Summary of inferred ML topologies across all datasets. Circles indicate how often the split was found across the six tree topologies (Fig. 2 and Supplementary Figs. S7, S8, S9,S10,S11,S12, S13, S14, S15, S16 and S17). 50 out of 57 splits agree across all six ML topologies. Within myriapods, we found only two splits differing within Chilopoda

Discussion

While monophyletic Myriapoda, as well as their placement as sister group to Pancrustacea within Mandibulata is consistent with most recent studies (for a review, see [29]), our results regarding relationships among the four main subgroups are in conflict with the tree proposed by Fernandez and colleagues [2] and morphological evidence (for a review, see [3]). This is true for the placement of the internal root and regarding the underlying quartet topology (Fig. 1).

Chilopoda+Diplopoda and Pauropoda+Symphyla was the quartet topology that received the most support in all our analyses.
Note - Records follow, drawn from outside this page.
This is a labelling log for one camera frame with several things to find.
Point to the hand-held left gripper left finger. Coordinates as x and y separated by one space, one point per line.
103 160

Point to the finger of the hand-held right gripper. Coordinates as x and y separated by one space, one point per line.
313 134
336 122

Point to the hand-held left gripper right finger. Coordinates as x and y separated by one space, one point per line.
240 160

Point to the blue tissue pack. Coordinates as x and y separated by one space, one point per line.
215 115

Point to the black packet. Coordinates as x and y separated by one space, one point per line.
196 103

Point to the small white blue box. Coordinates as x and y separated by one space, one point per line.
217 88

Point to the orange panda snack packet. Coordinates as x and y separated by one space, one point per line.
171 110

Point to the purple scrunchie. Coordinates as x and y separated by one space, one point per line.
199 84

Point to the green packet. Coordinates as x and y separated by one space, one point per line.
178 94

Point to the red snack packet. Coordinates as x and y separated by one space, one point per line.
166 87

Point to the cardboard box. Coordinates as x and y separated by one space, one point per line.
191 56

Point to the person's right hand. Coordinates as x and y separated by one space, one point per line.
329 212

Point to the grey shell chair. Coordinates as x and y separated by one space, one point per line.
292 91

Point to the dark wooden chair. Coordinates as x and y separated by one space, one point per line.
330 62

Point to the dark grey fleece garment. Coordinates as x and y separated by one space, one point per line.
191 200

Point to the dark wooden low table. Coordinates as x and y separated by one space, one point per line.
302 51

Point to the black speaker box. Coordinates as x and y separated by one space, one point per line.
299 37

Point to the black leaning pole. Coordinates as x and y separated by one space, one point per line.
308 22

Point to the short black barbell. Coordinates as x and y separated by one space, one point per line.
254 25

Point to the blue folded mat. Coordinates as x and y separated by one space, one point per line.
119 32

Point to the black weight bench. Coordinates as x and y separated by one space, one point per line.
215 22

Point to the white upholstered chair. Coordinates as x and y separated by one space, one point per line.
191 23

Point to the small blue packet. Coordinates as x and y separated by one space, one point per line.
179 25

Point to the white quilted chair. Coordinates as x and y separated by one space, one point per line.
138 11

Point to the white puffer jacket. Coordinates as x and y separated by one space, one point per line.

Since rooting is possible at every branch, this quartet topology is congruent with five out of 15 possible trees (Fig. 1: first column). Most published phylogenies based on molecular data are derivatives of our best supported quartet topology [19,20,21,22]. However, the trees proposed by Rehm and colleagues [18] and Fernandez and colleagues [2] are derivatives of a quartet topology for which no support could be found in any of our analyses.

Fernandez and colleagues [2] hypothesised that their pauropod representative had been attracted towards equally long-branched pancrustacean lineages. In no tree inferred from our data sets the pauropod lineage showed a long branch. However, our pauropod representative clustered with Pancrustacea in FcLM when Chelicerata and Onychophora were excluded from the STRICT data set. We consider this result to be an artefact since the quartet topology is incongruent with all other analyses.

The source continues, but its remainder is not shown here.